Genrich Saulovich Altshuller (October 15, 1926 - September 24, 1998) was born in Tashkent. He created the Theory of Solving Inventive Problems (TRIZ), in English called Theory of Inventive Problem Solving -- TIPS. Working as a clerk in a patent office, Altshuller embarked on finding some generic rules that would explain creation of new, inventive, patentable ideas. During one of the Stalin's purges he was imprisoned for political reasons and continued his studies with his fellow inmates while in a prison camp. After his release, Altshuller settled in Baku, Azerbaijan. He worked as a publicist, essayist, and a science fiction writer.
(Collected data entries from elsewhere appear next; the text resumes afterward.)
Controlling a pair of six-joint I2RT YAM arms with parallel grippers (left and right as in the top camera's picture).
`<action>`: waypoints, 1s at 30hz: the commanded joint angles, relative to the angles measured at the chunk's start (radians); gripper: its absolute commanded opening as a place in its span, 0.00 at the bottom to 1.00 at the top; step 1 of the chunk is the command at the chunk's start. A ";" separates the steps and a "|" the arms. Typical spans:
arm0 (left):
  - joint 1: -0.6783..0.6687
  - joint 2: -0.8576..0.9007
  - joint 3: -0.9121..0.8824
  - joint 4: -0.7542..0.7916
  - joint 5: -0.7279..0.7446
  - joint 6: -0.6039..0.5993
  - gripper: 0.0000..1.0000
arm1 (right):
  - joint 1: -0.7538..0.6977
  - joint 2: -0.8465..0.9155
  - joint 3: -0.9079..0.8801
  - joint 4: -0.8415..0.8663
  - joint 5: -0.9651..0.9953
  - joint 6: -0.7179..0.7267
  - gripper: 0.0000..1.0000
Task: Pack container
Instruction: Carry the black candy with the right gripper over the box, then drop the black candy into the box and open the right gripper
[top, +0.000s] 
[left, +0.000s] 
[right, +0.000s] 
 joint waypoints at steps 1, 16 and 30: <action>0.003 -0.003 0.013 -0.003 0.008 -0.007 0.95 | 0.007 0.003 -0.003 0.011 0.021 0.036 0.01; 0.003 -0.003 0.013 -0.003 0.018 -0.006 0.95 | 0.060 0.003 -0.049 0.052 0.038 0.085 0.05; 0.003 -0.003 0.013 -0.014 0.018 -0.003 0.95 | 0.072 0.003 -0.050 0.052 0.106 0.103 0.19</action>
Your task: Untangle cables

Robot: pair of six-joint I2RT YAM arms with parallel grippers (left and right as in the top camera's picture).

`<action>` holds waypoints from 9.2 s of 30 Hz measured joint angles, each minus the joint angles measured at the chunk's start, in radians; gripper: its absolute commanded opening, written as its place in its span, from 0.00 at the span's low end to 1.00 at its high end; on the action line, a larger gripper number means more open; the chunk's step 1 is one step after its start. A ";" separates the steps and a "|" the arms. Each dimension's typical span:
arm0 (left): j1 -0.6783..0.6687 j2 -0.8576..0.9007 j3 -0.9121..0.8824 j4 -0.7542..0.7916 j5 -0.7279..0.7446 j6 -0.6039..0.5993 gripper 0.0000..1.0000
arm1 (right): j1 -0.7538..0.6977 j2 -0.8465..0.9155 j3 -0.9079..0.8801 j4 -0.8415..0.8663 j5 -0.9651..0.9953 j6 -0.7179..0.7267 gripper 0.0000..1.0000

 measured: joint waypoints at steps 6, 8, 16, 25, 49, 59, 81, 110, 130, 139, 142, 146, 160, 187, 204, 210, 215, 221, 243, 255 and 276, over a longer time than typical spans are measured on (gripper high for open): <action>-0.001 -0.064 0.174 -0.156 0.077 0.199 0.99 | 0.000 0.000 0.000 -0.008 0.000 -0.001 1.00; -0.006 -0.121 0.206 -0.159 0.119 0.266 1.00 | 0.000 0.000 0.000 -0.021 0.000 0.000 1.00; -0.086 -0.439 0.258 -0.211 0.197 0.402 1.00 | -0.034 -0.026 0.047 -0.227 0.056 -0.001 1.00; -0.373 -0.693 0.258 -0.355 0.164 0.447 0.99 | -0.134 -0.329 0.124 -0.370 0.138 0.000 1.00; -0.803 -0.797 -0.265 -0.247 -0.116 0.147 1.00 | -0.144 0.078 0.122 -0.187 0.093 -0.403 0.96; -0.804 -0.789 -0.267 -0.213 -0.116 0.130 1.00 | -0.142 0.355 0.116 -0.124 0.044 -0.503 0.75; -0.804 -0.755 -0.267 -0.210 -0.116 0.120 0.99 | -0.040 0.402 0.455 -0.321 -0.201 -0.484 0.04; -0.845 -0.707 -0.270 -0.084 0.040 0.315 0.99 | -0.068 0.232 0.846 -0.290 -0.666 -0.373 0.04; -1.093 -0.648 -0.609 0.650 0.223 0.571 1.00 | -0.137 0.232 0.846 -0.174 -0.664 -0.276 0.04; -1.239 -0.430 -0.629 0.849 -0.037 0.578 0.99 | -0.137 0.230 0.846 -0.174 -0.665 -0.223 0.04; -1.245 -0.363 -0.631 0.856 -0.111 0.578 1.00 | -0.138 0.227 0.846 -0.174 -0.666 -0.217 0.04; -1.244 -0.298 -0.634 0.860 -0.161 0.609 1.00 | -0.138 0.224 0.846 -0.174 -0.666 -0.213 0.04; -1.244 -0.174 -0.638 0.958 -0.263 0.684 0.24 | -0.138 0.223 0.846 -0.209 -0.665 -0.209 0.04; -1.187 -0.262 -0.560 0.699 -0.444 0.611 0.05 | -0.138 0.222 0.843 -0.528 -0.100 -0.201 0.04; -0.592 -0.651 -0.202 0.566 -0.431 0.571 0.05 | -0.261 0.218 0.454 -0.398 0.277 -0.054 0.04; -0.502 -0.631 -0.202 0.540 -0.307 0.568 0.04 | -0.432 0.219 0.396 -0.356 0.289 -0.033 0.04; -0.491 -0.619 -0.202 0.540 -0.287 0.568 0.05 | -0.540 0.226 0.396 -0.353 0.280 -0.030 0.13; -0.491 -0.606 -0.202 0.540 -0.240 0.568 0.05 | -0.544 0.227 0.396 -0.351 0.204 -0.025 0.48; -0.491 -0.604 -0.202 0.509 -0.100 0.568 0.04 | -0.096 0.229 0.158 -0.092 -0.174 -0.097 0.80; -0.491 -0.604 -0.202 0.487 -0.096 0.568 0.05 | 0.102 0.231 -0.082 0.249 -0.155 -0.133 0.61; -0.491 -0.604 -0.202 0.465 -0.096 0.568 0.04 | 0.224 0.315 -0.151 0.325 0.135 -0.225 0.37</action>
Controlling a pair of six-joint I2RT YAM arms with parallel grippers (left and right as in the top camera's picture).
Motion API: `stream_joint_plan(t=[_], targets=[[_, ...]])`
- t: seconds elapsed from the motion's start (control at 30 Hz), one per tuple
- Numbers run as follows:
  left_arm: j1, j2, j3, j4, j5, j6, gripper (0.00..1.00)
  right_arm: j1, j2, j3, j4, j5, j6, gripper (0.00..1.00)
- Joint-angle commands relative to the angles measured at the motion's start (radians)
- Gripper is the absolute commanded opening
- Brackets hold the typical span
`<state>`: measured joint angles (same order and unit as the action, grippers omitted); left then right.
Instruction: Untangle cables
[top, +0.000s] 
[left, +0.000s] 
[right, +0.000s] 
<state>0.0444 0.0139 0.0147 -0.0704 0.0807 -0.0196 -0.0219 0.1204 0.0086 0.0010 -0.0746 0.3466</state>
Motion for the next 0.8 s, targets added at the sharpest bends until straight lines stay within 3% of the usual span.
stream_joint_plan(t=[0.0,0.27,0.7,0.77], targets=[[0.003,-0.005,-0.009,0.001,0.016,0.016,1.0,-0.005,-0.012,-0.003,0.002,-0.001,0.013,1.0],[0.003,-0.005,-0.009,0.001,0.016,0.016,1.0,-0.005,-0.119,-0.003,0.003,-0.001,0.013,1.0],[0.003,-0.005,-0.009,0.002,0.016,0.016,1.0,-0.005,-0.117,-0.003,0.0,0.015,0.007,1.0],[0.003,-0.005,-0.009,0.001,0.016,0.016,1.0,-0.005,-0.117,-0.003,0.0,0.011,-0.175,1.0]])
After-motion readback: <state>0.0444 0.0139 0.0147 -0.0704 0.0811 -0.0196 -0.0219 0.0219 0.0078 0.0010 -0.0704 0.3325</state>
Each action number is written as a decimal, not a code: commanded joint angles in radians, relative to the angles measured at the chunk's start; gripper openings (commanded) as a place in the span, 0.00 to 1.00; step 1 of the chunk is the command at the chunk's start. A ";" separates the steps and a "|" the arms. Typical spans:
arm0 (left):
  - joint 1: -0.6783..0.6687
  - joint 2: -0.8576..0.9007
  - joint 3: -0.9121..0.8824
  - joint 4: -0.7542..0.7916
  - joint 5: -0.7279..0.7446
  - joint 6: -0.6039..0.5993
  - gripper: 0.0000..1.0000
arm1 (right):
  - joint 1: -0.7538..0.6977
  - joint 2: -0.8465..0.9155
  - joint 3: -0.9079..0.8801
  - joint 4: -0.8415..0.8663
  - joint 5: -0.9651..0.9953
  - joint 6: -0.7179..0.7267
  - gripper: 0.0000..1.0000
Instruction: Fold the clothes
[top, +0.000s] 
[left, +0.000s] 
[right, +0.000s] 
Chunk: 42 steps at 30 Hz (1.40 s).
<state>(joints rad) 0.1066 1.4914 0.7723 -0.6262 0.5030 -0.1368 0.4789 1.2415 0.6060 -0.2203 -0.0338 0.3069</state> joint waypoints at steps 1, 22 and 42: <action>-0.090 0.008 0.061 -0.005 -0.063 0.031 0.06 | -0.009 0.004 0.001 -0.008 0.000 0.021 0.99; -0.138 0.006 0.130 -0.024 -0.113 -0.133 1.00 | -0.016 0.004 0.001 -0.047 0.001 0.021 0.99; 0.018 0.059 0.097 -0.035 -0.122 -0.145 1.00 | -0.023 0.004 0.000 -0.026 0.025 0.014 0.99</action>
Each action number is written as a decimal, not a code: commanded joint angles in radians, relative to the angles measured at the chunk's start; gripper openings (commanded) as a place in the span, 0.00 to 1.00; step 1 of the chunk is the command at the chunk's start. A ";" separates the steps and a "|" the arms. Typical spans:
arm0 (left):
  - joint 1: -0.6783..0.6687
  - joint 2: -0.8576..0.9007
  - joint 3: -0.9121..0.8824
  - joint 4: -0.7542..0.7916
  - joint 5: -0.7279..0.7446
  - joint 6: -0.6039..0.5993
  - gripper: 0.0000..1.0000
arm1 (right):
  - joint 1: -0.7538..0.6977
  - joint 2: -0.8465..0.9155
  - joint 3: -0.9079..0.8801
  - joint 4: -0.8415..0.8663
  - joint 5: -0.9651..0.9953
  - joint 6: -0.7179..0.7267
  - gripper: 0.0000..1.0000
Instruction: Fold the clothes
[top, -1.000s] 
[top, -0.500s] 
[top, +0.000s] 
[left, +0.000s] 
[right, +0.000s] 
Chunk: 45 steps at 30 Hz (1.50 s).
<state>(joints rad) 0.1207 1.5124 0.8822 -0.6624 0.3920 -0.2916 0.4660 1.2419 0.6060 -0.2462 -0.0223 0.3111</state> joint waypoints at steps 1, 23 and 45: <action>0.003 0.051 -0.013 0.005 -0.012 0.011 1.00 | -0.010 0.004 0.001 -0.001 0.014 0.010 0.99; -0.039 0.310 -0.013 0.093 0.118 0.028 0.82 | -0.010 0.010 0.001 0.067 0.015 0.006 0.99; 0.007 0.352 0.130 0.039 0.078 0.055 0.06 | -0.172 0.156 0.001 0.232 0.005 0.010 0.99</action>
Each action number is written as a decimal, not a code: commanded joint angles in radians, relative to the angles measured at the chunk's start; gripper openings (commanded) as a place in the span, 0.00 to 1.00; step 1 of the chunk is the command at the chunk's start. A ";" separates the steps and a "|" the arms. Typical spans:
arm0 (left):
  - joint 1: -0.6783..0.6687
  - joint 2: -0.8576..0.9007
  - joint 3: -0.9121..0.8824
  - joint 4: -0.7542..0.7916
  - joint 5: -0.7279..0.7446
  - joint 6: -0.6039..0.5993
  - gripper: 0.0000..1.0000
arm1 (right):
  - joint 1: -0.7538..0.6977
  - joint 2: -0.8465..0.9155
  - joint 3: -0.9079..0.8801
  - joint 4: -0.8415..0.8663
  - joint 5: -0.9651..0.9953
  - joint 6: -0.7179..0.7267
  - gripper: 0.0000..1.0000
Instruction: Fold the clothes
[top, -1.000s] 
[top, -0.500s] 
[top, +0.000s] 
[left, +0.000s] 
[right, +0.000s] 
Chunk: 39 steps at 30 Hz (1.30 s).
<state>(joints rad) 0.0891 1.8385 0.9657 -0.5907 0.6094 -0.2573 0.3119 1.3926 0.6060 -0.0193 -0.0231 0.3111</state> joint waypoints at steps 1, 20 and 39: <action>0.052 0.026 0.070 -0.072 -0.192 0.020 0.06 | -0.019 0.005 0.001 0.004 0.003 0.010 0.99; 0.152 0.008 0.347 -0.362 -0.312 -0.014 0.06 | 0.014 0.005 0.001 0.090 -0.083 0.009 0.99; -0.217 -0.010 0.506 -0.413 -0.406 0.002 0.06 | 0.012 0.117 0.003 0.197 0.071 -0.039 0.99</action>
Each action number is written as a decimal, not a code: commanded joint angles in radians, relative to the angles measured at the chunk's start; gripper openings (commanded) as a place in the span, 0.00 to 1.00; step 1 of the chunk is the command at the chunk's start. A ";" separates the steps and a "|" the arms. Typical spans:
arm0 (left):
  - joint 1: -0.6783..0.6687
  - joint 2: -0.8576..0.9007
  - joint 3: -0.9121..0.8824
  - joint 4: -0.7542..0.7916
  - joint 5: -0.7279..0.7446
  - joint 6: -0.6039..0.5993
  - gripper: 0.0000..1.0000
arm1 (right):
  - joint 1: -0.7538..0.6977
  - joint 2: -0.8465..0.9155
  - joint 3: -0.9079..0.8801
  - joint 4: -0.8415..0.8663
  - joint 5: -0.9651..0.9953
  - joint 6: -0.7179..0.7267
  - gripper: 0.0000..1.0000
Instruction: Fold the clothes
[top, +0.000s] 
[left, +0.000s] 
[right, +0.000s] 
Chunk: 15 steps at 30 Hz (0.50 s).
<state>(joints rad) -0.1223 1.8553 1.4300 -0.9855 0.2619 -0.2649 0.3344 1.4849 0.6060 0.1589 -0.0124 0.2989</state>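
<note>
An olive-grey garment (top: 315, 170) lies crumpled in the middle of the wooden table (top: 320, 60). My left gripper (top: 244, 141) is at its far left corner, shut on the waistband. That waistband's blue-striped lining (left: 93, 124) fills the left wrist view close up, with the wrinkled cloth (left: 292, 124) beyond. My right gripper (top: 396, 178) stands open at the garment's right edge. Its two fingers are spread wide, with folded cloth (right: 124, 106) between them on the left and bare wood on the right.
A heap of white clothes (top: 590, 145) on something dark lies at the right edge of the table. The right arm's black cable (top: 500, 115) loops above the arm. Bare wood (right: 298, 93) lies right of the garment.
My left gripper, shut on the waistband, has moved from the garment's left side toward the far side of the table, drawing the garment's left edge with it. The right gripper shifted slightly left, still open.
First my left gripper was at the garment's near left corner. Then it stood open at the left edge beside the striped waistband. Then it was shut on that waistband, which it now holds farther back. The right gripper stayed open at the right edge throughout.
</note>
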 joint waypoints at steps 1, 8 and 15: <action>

A full-fledged TRIZ movement developed among Russian engineers and other technically inclined people by the 1970s, and Altshuller played the role of its intellectual leader. He lectured at TRIZ congresses, published articles and books and corresponded with various TRIZ practitioners. He became the founding member and the president of the Russian TRIZ Association. A number of his close friends and students have become the most prominent thinkers and teachers of the movement, popularizing TRIZ in Russia and abroad.

Altshuller left Baku in early 1990s amidst post-Soviet-breakup violence in the area. He settled in Petrazovodsk (in north-eastern Russia) with his wife, Valentina Nikolaevna Zhuravleva, and granddaughter. As a result, Petrazovodsk became the center of the TRIZ Association. He died in 1998 because of Parkinsonism complications.